Pictures aside, repeat the whole listing word for word.
------------------------------------------------------------
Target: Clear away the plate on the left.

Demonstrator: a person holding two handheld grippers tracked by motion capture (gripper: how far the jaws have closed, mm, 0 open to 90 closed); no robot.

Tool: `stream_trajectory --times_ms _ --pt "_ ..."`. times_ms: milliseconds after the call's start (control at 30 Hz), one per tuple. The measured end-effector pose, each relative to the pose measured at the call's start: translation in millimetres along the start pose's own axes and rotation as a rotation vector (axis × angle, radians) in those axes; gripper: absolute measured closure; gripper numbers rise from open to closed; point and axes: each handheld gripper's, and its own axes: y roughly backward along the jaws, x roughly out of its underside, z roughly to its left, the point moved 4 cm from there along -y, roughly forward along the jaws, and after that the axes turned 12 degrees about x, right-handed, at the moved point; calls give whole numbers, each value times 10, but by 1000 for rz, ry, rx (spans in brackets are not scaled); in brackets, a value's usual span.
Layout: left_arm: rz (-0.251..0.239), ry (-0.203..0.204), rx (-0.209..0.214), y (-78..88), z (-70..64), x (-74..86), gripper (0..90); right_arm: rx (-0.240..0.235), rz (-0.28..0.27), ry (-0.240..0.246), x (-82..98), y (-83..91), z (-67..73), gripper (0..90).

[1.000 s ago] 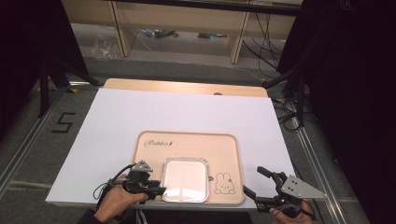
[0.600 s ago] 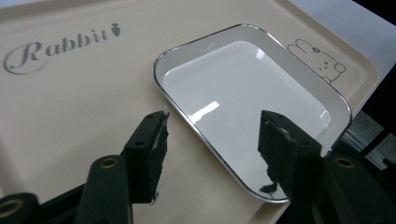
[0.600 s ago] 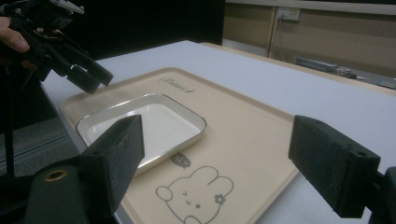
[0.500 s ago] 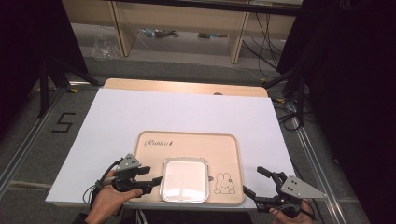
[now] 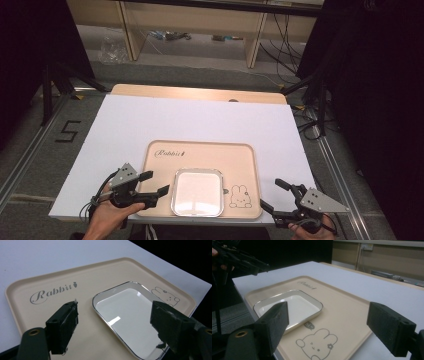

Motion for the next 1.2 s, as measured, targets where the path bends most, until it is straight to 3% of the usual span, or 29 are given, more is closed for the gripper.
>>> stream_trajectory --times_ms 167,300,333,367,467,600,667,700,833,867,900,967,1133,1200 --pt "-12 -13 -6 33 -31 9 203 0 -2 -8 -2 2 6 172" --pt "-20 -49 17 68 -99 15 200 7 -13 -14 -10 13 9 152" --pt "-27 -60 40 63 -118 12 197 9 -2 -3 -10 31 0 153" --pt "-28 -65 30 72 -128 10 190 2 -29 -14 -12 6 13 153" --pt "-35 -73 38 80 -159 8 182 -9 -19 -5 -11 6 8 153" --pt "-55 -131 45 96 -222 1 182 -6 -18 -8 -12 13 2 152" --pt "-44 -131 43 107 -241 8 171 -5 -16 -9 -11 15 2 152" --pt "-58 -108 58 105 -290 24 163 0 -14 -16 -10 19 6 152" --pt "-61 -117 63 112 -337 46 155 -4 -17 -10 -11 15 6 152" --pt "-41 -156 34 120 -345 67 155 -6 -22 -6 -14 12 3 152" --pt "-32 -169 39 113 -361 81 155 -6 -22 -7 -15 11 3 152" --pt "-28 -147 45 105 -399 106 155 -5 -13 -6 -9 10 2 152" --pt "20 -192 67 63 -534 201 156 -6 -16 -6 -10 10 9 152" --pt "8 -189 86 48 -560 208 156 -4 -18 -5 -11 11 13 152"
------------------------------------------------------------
* **Written response**
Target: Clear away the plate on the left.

Demonstrator: a person holding two handheld grippers tracked by motion capture (gripper: how far the jaws have closed, mm, 0 open to 90 closed); no robot.

Tool: `stream_trajectory --times_ms _ --pt "_ ..."`. times_ms: milliseconds after the call's start (control at 30 Hz), one per tuple. The measured end-effector pose, each relative to the pose measured at the call's start: translation in millimetres along the start pose's own axes and rotation as a rotation vector (axis × angle, radians) in those axes; gripper: absolute measured closure; gripper numbers rise from open to closed; point and axes: each handheld gripper's, and its own axes: y roughly backward along the jaws, x roughly out of its underside, z roughly to its left, the point moved 4 cm from there along -y, roughly forward along the jaws, and after that the axes turned 12 degrees about x, right-handed, at the moved point; calls give whole numbers, each value times 10, but by 1000 for rz, ry, rx (spans in brackets are not scaled); in brackets, a value's usual span.
Layout: left_arm: rz (-0.251..0.239), ry (-0.203..0.204), rx (-0.209..0.214), y (-78..88), z (-70..64), x (-74..86), gripper (0..90); right_arm: rx (-0.240..0.235), rz (-0.28..0.27), ry (-0.240..0.246), x (-82..98), y (-83..91), z (-67..73), gripper (0..90).

[1.000 s ago] 
[0.600 s ago] 
[0.600 s ago] 
[0.500 s ago] 
[now] 

Motion for the next 1.2 s, as measured, targets where the path bends most, until it is straight to 3% of the usual span, or 29 are given, more is closed for the gripper.
>>> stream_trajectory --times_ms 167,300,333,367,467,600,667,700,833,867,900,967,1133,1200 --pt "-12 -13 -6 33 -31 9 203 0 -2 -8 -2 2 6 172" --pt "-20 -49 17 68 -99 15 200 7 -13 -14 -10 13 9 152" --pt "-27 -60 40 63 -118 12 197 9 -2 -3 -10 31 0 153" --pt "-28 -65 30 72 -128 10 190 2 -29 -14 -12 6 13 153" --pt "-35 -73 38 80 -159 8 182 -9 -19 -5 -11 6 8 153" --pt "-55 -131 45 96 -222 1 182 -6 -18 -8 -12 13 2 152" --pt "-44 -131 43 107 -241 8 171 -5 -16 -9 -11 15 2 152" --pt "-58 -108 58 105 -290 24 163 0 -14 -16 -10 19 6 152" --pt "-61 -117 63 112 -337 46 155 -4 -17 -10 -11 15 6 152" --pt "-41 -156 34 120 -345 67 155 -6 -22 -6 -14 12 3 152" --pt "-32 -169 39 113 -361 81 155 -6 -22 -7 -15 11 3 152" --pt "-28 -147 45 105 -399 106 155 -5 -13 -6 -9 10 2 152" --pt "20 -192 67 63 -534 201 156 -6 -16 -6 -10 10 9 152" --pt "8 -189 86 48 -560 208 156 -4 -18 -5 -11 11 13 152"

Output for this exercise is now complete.